__Assigned task__. Below are the records; repeat exactly their lines between the line holding "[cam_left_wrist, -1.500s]" and the line holding "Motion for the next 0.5", inclusive, skipping the pictures.

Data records
-- Opening Marker --
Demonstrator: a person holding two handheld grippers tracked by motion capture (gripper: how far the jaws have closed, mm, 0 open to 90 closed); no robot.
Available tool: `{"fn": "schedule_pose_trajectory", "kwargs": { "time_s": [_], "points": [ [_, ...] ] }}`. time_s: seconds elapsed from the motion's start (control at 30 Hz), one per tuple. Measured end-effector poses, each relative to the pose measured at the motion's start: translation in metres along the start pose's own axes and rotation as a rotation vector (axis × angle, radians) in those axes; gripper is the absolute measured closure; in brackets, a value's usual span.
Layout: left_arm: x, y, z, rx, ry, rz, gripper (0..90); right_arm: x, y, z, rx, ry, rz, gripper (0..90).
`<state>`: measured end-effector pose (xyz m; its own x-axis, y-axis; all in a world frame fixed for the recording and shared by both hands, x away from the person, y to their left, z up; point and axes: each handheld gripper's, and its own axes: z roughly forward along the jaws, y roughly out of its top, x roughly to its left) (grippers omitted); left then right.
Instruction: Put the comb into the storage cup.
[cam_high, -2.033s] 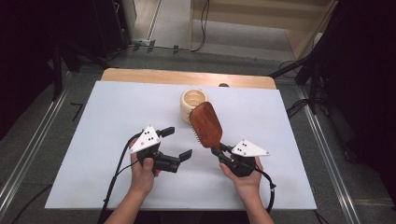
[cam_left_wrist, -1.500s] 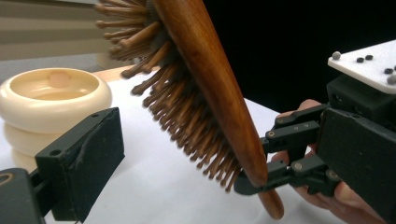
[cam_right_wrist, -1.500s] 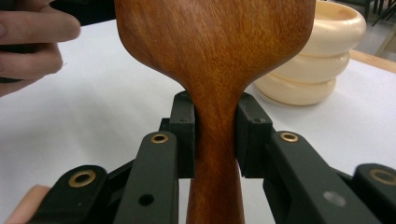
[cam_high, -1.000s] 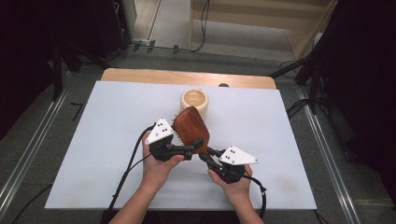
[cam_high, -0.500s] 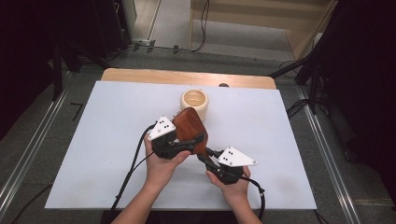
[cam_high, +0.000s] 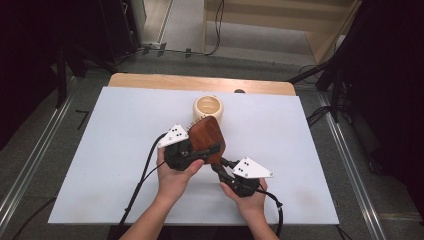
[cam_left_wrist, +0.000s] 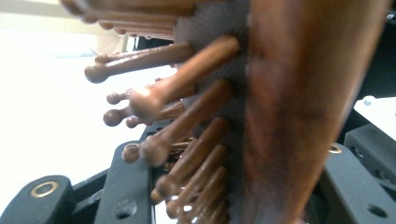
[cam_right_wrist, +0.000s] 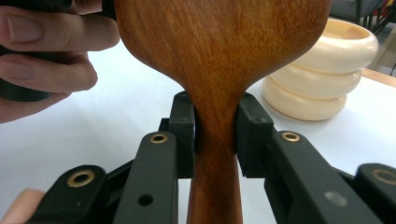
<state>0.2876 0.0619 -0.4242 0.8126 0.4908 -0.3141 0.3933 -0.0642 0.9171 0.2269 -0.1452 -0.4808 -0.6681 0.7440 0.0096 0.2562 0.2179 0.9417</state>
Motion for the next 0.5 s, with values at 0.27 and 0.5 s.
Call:
{"fn": "schedule_pose_trajectory", "kwargs": {
  "time_s": [0.27,0.5],
  "points": [
    [0.000,0.002,-0.004,-0.002,0.010,0.022,56.7,-0.007,0.004,-0.001,0.010,0.061,0.035,35.3],
    [0.005,0.010,-0.009,-0.016,0.031,0.033,56.9,-0.011,0.006,-0.012,-0.001,0.061,0.029,0.0]
  ]
}}
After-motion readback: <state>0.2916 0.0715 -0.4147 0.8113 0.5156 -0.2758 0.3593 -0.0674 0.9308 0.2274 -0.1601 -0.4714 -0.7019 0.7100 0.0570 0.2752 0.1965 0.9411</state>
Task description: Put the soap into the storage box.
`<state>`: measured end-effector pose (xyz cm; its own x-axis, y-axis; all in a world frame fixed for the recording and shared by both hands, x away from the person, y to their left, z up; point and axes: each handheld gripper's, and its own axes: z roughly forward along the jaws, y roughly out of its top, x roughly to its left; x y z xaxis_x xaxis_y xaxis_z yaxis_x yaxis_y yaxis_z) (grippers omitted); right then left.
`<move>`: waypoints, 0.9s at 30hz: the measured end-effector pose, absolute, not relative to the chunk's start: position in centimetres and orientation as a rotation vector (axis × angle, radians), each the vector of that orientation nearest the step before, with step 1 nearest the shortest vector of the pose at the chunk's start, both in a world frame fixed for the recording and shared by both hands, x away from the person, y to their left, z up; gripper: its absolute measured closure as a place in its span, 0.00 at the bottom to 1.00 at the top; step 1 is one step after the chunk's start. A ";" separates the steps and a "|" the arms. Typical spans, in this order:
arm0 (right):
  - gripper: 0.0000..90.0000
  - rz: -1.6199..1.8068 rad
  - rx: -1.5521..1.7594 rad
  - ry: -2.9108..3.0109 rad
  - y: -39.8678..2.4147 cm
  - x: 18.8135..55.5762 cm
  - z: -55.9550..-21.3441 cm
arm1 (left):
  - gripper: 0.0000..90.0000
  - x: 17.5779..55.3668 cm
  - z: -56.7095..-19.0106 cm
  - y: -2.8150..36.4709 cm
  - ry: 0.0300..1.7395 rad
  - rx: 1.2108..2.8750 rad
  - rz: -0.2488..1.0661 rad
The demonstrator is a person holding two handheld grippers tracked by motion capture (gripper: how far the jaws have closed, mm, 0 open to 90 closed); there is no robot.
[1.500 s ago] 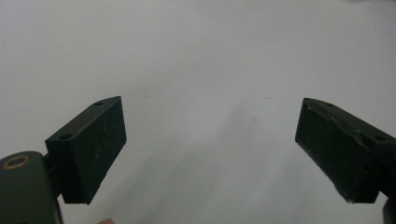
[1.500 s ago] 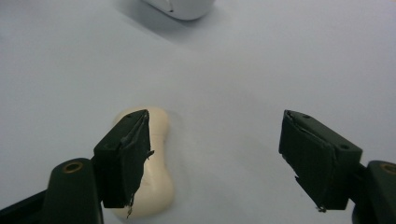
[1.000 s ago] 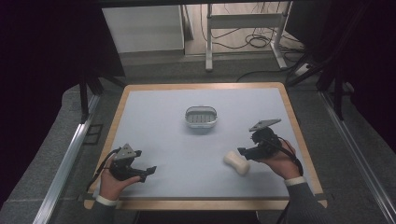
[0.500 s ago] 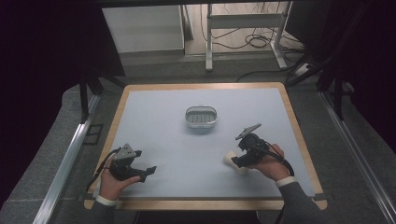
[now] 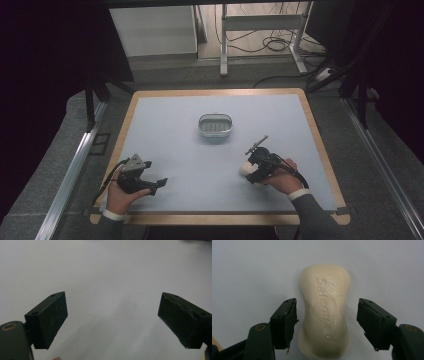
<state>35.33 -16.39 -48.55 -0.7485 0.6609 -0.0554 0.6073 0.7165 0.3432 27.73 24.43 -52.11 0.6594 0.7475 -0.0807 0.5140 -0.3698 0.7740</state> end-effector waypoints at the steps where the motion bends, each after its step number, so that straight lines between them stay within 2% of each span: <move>1: 0.37 0.452 1.027 2.749 -16.3 35.4 -48.6 | 0.10 27.7 -52.1 24.4 0.976 2.055 0.362; 9: 0.44 0.371 1.048 2.767 -15.8 35.7 -49.3 | 0.10 27.7 -52.1 24.4 0.976 2.057 0.362; 12: 0.54 0.354 1.056 2.793 -15.6 35.9 -49.5 | 0.10 27.7 -52.1 24.5 0.976 2.056 0.361; 27: 0.54 0.356 0.987 2.775 -15.5 35.8 -48.0 | 0.10 27.6 -51.9 24.6 0.975 2.050 0.364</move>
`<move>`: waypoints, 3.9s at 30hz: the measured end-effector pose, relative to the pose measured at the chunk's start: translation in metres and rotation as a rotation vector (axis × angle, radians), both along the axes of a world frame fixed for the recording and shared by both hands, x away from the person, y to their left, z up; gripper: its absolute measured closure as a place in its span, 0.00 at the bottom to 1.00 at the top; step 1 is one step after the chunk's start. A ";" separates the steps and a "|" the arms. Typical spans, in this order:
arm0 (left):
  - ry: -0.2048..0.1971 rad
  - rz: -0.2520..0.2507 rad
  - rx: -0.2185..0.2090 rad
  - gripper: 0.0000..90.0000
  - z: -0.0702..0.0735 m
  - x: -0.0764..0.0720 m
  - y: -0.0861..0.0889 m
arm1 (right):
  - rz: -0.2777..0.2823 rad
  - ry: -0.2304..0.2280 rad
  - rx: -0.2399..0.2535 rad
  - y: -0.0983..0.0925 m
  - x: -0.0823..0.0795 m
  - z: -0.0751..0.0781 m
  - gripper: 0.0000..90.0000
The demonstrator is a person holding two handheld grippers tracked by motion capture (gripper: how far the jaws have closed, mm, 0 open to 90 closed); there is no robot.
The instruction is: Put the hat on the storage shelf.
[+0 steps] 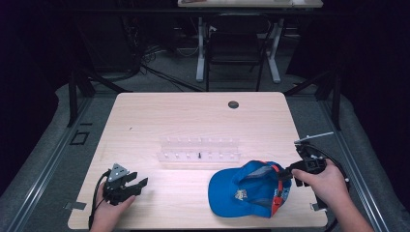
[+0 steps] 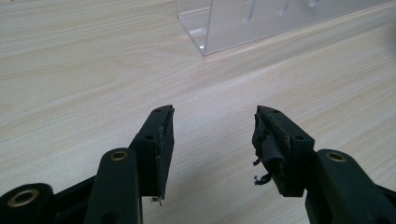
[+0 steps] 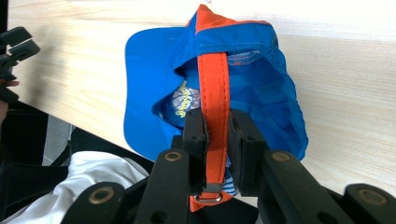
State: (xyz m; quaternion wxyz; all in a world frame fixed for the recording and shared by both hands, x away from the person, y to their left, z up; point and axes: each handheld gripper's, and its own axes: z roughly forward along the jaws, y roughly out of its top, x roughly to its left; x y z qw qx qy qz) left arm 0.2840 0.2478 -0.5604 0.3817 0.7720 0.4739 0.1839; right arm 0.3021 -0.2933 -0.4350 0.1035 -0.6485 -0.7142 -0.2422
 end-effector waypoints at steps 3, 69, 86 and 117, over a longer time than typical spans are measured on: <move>-0.004 0.002 -0.001 0.53 0.000 0.000 0.000 | 0.017 0.012 -0.006 0.003 0.002 0.009 0.87; 0.001 -0.002 -0.002 0.53 0.000 0.000 0.000 | 0.109 0.030 0.267 0.057 0.021 0.111 0.87; 0.000 -0.006 0.002 0.53 0.000 0.000 -0.001 | 0.086 -0.015 0.322 0.057 0.028 0.125 0.87; 0.004 -0.012 0.000 0.54 0.000 0.000 -0.002 | 0.109 -0.062 0.338 0.087 0.051 0.160 0.87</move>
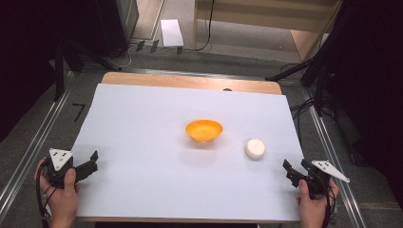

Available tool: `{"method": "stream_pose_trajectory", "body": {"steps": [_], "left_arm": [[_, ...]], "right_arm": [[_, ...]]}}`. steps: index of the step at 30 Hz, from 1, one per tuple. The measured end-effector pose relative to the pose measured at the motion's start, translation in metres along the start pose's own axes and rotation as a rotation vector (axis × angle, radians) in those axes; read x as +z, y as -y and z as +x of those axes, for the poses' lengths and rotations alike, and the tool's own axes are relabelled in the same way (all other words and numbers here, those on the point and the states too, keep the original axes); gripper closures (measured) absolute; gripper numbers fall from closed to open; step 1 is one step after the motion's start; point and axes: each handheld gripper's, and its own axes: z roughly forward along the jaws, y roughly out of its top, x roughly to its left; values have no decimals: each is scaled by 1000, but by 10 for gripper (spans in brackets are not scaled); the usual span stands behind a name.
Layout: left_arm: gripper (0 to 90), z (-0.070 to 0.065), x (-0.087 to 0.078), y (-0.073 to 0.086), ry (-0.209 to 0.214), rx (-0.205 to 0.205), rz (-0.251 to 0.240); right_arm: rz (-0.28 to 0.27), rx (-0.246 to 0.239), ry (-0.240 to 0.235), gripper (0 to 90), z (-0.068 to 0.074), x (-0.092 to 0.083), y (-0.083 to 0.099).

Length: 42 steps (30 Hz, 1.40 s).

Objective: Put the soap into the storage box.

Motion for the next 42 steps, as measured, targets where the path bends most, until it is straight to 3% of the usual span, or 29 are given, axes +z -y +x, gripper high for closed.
{"method": "stream_pose_trajectory", "body": {"steps": [6,11,14,20,30,42], "left_arm": [[138,1,0,0,5,-4,4],[139,0,1,0,8,0,7],[139,0,1,0,9,3,15],[139,-1,3,-1,12,14,33],[139,0,4,-1,20,9,44],[140,0,5,-2,31,5,54]], "right_arm": [[-4,-25,-34,305,-1,-1,-1],[13,11,-95,335,-5,-7,-5],[51,38,-108,330,-8,-7,-8],[145,38,-150,220,-8,-4,-21],[396,-62,-95,130,28,12,-52],[662,-111,22,128,53,41,-70]]}}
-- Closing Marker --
__Solution to this task__.
[cam_left_wrist, -1.500s] 
[cam_right_wrist, -1.500s] 
[cam_high, -1.000s] 
[cam_high, -0.500s] 
[cam_high, +0.000s] 
[cam_left_wrist, +0.000s] 
[cam_right_wrist, +0.000s] 
<state>0.2876 0.0619 -0.4242 0.8126 0.4908 -0.3141 0.3933 -0.0642 0.9171 0.2269 -0.1452 -0.4808 -0.6681 0.7440 0.0096 0.2562 0.2179 0.9417</state>
Motion for the next 0.5 s, with values at 0.27 and 0.5 s.

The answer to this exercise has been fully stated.